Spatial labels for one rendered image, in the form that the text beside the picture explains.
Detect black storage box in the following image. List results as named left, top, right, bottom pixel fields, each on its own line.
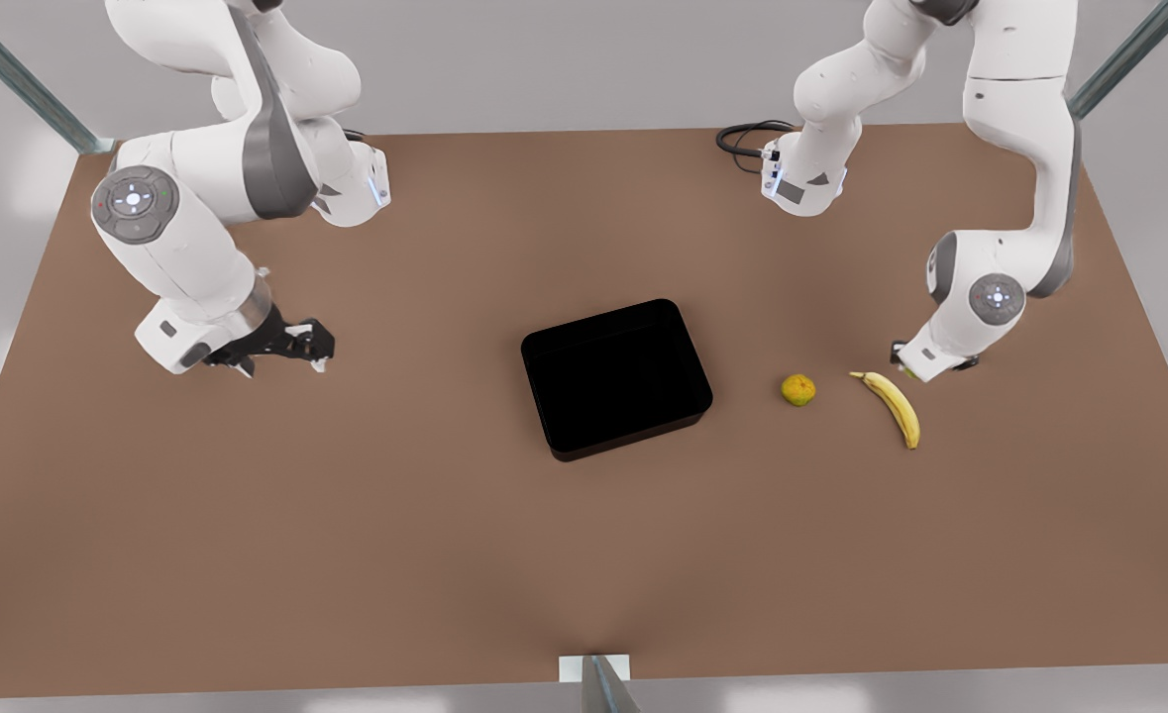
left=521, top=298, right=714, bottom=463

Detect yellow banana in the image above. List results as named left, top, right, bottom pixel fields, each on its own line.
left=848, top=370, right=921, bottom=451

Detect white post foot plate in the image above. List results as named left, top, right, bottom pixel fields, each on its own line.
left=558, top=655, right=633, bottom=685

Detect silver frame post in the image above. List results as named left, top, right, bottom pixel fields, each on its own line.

::::

• _What the task asks_:
Everything from the line with "Detect yellow banana" to the last line of the entries above is to be retyped exactly. Include both ends.

• _Task result_:
Detect yellow banana in the image above. List results as named left, top, right, bottom pixel fields, each on its own line.
left=848, top=370, right=921, bottom=451

Detect white post foot plate in the image above. List results as named left, top, right, bottom pixel fields, each on its own line.
left=558, top=655, right=633, bottom=685

Detect silver frame post in the image above. List results as named left, top, right, bottom pixel fields, each on its own line.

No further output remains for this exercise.